[[ Data segment, beginning ]]

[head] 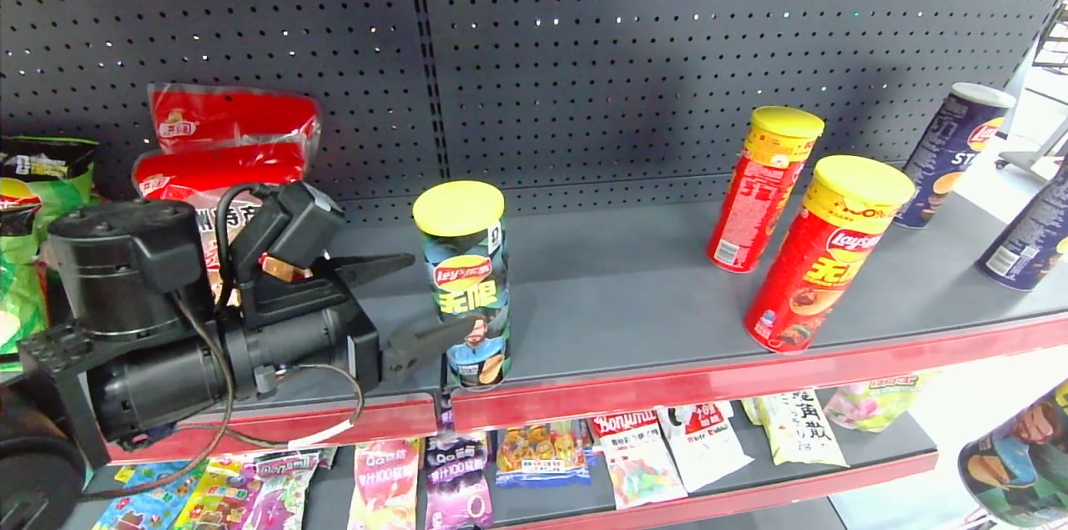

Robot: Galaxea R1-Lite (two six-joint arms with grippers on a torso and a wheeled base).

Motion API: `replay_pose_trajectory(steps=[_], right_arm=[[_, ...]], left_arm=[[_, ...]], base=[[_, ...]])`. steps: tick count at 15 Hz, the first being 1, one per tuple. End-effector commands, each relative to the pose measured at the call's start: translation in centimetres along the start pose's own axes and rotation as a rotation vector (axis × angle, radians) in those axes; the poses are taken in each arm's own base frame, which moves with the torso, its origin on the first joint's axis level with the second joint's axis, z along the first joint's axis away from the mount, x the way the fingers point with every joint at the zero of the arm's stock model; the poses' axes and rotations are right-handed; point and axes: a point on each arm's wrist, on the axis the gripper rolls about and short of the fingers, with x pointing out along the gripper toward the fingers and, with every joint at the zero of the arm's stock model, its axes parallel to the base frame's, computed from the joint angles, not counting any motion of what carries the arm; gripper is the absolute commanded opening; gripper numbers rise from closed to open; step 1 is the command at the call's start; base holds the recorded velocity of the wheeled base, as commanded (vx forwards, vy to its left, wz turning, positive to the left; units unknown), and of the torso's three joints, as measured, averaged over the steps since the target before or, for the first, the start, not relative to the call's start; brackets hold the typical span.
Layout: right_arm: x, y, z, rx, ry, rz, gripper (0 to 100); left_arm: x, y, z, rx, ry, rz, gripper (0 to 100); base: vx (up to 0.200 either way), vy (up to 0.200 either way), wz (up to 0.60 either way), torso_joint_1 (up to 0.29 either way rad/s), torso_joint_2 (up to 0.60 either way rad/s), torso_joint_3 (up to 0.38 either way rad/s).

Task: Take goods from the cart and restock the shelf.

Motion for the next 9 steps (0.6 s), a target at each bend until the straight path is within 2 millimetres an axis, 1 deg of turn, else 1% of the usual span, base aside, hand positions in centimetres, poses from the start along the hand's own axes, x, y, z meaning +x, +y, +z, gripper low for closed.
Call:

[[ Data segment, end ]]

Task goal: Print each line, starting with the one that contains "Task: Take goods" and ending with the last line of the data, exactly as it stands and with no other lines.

Output of the task:
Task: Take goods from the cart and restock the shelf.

Motion for the next 9 steps (0.6 s), a target at each bend until the straight path is within 2 millimetres an axis, 1 deg of turn, else 1% of the usual span, base aside, hand positions in centimetres, poses from the start along the hand's own axes, x, y, z meaning +x, +y, +z, gripper low for closed.
Call:

Nothing else is needed for the answer.